Longtemps, Angela Merkel, qui a imposé un virage centriste à son parti, s’est dite opposée au mariage gay «à titre personnel». En cause à ses yeux: la question de l’adoption. «Je dois vous avouer que j’ai du mal avec l’idée d’une égalité totale (des couples homosexuels avec les couples hétérosexuels). Je ne suis pas sûre de ce qui est bon pour les enfants», expliquait-elle en 2013, au cours d’une interview. Lundi, au Théâtre Maxime-Gorki, elle évoque la rencontre d’un couple de femmes de sa circonscription, à qui les services d’aide à l’enfance ont confié la garde de huit enfants de familles en détresse, pour expliquer sa volte-face personnelle.

L’offensive de Martin Schulz

Angela Merkel a-t-elle imposé à son propre camp une décision que les conservateurs rejettent? L’affaire est plus compliquée, et souligne les talents de tacticienne de la chancelière. De fait, la CDU ne pouvait plus s’opposer bien longtemps au mariage pour tous. Au cours des derniers mois, les Verts, les libéraux du FDP et les sociaux-démocrates – tous trois potentiels partenaires de coalition – ont fait savoir l’un après l’autre qu’ils feraient du mariage gay l’une des conditions à leur participation au prochain gouvernement, à l’issue des élections du 24 septembre.

Lundi dans la journée, lors de leurs réunions préparatoires à l’adoption d’un programme de campagne, la CDU et la CSU semblaient prêtes à bouger sur ce dossier. Mais les deux partis n’avaient pas prévu de le faire si rapidement. Prenant sa rivale au mot, le challenger social-démocrate de la chancelière, Martin Schulz, réclamait mardi que le Bundestag inscrive l’adoption de la mesure à l’ordre du jour de vendredi. L’adoption du texte en cas de vote à la Chambre est assurée: les sociaux-démocrates, les Verts et les néo-communistes Die Linke, favorables à la réforme, détiennent une confortable majorité. Une partie des députés CDU – appelés à voter en leur âme et conscience – devraient aussi soutenir le texte.
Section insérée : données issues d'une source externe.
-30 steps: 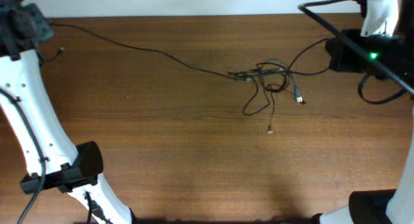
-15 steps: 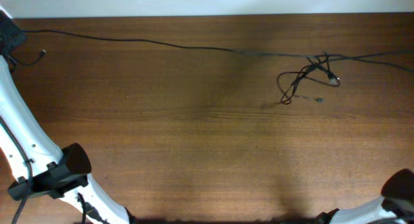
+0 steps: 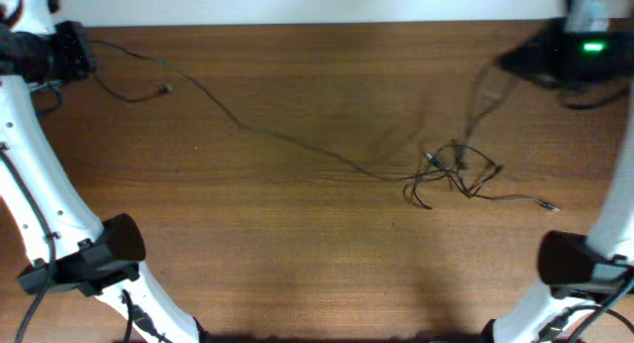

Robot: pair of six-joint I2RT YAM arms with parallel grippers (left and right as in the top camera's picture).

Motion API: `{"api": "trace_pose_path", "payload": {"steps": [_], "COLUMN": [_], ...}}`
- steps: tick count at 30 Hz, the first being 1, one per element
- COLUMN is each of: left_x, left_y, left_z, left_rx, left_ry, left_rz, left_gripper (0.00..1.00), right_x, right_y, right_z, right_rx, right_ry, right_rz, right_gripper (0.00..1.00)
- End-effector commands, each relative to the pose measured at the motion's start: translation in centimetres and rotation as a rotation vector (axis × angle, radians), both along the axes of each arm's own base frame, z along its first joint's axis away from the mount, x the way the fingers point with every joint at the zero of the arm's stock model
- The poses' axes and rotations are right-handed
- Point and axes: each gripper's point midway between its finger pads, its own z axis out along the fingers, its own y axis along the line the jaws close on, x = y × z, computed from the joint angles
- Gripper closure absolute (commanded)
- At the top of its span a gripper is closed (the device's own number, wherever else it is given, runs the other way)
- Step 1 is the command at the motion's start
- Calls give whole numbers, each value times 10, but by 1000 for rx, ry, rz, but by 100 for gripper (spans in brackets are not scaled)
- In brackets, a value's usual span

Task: Untangle cables

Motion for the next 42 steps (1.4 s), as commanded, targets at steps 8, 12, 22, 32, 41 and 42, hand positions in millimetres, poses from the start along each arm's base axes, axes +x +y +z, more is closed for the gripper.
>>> {"api": "trace_pose_path", "payload": {"steps": [8, 12, 22, 32, 41, 42], "left_x": [19, 7, -18, -20, -21, -18], "left_y": [-127, -176, -289, -427, -433, -430], "left_z": [1, 4, 3, -55, -67, -70], "left_rx": [28, 20, -270, -469, -389, -367], "left_ry": [-51, -102, -211, -225, -196, -189], "left_rz": [-405, -666, -1112, -1425, -1423, -1412], "left_gripper": [11, 0, 4, 21, 97, 99], "right_x": [-7, -7, -9, -7, 8, 8], "right_y": [92, 91, 101, 120, 63, 48], "right_z": [18, 17, 21, 46, 87, 93], "right_rx": [-16, -22, 2, 130, 363, 400], "right_ry": [-92, -89, -106, -185, -264, -275], "right_rz": [145, 142, 172, 255, 214, 202], "right_gripper": [96, 96, 96, 96, 96, 96]}}
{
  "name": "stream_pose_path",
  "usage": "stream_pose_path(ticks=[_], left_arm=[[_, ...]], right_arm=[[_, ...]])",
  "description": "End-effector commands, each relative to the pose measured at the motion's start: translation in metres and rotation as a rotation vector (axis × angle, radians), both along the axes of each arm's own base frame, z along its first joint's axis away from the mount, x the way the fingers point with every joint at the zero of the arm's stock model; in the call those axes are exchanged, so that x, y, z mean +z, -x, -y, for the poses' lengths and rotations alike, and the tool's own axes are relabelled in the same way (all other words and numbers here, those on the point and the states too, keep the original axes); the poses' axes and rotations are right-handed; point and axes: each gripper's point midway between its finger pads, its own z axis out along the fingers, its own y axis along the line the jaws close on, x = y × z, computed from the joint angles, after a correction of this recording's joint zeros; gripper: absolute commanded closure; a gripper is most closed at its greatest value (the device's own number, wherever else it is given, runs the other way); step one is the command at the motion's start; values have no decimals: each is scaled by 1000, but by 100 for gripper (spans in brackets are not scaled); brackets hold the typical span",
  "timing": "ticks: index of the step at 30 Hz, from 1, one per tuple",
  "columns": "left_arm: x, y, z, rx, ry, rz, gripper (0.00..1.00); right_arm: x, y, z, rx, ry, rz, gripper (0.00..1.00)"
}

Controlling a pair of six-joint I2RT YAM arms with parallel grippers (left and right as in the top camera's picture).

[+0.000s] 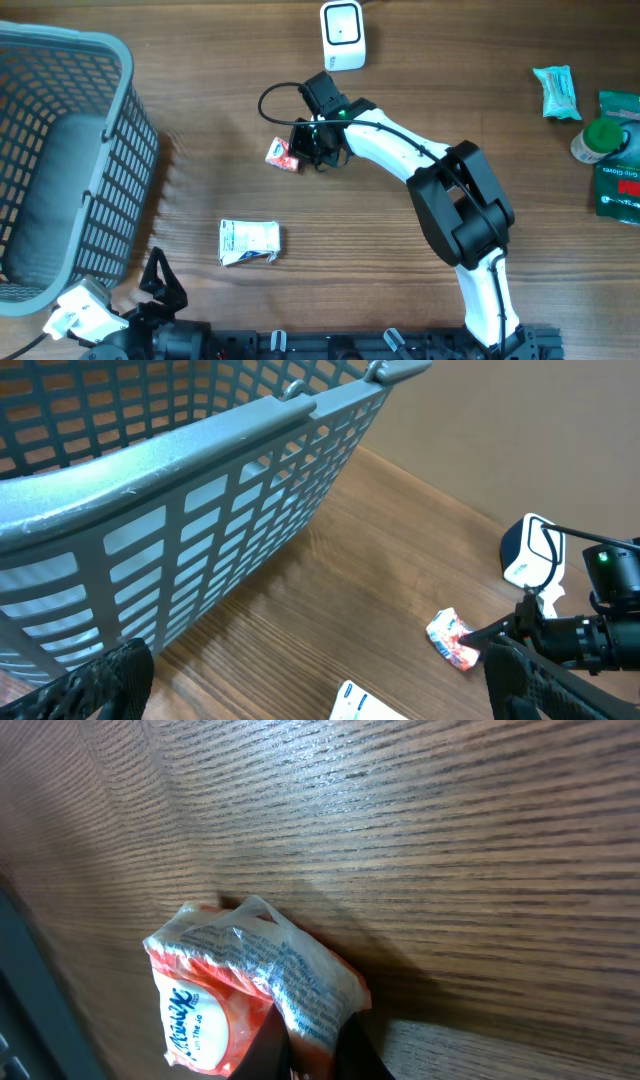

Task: Scan the item barcode
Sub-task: 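Move the right gripper to the red-white box and grasp it, then lift the red-white box and hold it over the white scanner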

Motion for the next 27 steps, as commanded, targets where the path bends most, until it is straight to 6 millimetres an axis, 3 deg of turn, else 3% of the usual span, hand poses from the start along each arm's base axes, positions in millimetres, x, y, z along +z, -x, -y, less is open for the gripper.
stream_pose_path(ticks=[1, 6, 10, 12, 24, 27], left_arm=[[1, 0, 1, -8, 7, 8, 0], [1, 0, 1, -7, 7, 8, 0], [1, 0, 1, -7, 7, 8, 0], [1, 0, 1, -8, 7, 8, 0], [1, 0, 1, -7, 7, 8, 0], [1, 0, 1, -8, 7, 8, 0]], right_arm=[[-1, 27, 19, -3, 18, -149, 96], [89, 112, 34, 191, -319, -555, 96], [109, 144, 65, 125, -289, -791, 96], [120, 153, 67, 167, -336, -816, 96], [121, 155, 68, 163, -325, -831, 96], [111, 158, 78, 177, -246, -817, 96]])
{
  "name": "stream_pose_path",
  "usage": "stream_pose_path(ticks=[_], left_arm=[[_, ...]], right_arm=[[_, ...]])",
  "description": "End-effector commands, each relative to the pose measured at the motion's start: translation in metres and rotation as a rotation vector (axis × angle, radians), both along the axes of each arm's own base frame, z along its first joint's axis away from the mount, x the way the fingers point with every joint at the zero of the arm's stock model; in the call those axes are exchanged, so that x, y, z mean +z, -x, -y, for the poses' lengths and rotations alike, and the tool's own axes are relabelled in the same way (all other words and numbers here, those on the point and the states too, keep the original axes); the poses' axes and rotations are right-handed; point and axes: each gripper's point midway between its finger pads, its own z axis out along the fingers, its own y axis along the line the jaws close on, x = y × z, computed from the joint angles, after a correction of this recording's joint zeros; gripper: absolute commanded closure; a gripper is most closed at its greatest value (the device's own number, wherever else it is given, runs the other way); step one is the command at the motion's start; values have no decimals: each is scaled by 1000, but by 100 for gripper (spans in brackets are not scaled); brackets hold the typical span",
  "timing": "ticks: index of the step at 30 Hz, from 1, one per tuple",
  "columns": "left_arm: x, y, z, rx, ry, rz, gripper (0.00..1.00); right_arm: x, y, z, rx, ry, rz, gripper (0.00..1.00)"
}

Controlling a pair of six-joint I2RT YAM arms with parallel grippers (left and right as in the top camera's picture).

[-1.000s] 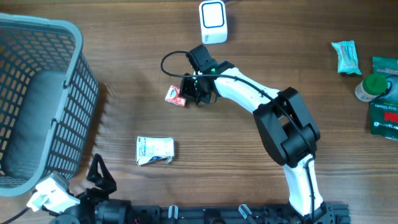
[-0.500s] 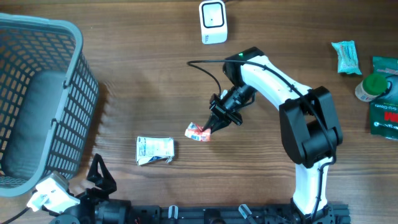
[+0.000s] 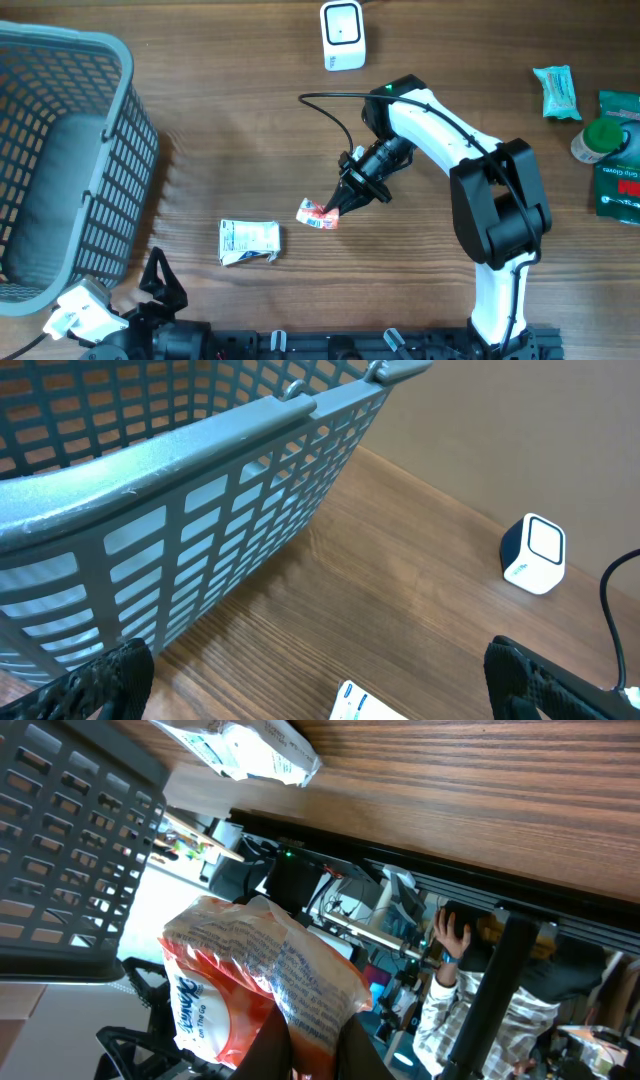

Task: Scan the item barcode
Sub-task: 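Lift the red-white box and hold it over the white scanner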

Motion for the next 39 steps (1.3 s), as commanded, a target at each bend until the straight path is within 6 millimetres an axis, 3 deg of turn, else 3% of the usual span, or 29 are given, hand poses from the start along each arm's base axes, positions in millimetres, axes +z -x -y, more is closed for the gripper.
stream_pose_path(ticks=[1, 4, 8, 11, 13, 14, 18, 20, 21, 25, 26, 28, 34, 37, 39], left_arm=[[1, 0, 1, -7, 7, 8, 0], [1, 0, 1, -7, 7, 8, 0], [1, 0, 1, -7, 7, 8, 0], [1, 0, 1, -7, 7, 8, 0], [1, 0, 1, -7, 7, 8, 0], [1, 0, 1, -7, 7, 8, 0], [1, 0, 1, -7, 7, 8, 0], [1, 0, 1, -7, 7, 8, 0], [1, 0, 1, -7, 7, 8, 0], [1, 0, 1, -7, 7, 8, 0], [1, 0, 1, -7, 7, 8, 0], [1, 0, 1, -7, 7, 8, 0], [1, 0, 1, -7, 7, 8, 0], [1, 0, 1, -7, 7, 8, 0], [1, 0, 1, -7, 7, 8, 0]], right_arm=[[-1, 5, 11, 52, 48, 47, 96], [3, 12, 15, 72, 51, 24, 96], [6, 12, 15, 137, -39, 119, 96], [30, 14, 16, 165, -94, 232, 96], [50, 19, 29, 209, -55, 362, 96], [58, 21, 48, 246, 47, 465, 96], [75, 11, 87, 179, 323, 644, 96], [78, -28, 108, 87, 529, 849, 96], [79, -61, 120, -2, 668, 965, 96], [103, -164, 120, -184, 804, 1357, 95], [106, -179, 118, -174, 812, 1426, 95], [109, -225, 99, -133, 782, 1607, 95], [54, -332, 46, -22, 731, 1958, 95], [39, -374, 30, -69, 750, 2200, 95], [38, -385, 28, -174, 749, 2290, 95]])
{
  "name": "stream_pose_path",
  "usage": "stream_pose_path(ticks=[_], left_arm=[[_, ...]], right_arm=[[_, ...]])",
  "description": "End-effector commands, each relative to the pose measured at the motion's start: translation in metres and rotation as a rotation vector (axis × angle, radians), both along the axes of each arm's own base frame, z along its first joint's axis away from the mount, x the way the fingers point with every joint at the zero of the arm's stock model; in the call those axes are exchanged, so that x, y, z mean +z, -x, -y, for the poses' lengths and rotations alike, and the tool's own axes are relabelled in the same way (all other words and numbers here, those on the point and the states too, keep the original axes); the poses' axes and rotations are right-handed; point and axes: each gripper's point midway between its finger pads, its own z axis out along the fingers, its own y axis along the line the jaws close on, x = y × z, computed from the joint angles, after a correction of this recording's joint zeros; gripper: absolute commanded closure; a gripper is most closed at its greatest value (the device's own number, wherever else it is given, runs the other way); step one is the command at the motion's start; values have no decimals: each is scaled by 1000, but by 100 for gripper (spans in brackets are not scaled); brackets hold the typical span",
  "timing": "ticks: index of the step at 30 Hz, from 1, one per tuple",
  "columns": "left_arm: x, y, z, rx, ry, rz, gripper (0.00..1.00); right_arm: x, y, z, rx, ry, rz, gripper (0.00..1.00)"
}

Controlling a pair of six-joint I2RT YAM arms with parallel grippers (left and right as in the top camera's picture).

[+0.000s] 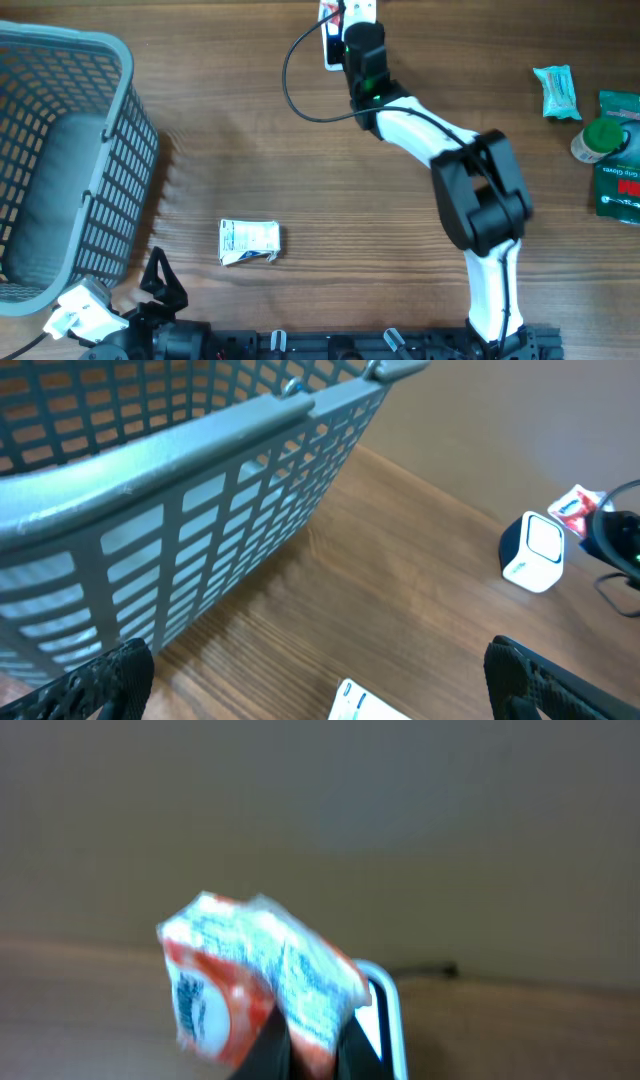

Approbation générale de la population

L’offensive de Martin Schulz a pris Merkel de court. Le SPD espère ainsi reprendre la main alors que sa campagne électorale est enlisée. Mais Angela Merkel, en cédant sur ce point, pourrait marquer plus de points que son rival, alors que 73% des Allemands (et 64% des électeurs conservateurs) se disent favorables à l’union de deux personnes du même sexe. «Elle évite ainsi un débat passionné qui pourrait profiter aux populistes de l’AfD au cours de la campagne électorale», souligne le quotidien Tagesspiegel. Adopté à la hussarde à la veille de la pause estivale, le texte aurait en outre le temps d’être «digéré» par les plus radicaux des électeurs conservateurs d’ici au vote de fin septembre.

En précipitant les choses, le SPD acte de facto le divorce de la coalition qu’il forme avec les chrétiens-démocrates depuis 2013. Le chef du groupe parlementaire conservateur, Volker Kauder, a dénoncé «une rupture de confiance» de la part du SPD, alors que le contrat de coalition signé voici quatre ans entre les deux partenaires ne prévoyait pas l’adoption du mariage gay. «En théorie, Angela Merkel devrait renvoyer ses ministres sociaux-démocrates», rappelle le Tagesspiegel. Soucieuse d’éviter un tremblement de terre politique à trois mois du vote, la CDU tente de minimiser l’ampleur de la crise. Le climat entre les deux partenaires de coalition s’était déjà considérablement détérioré ces derniers jours, à mesure que la campagne électorale entre dans le vif du sujet en Allemagne.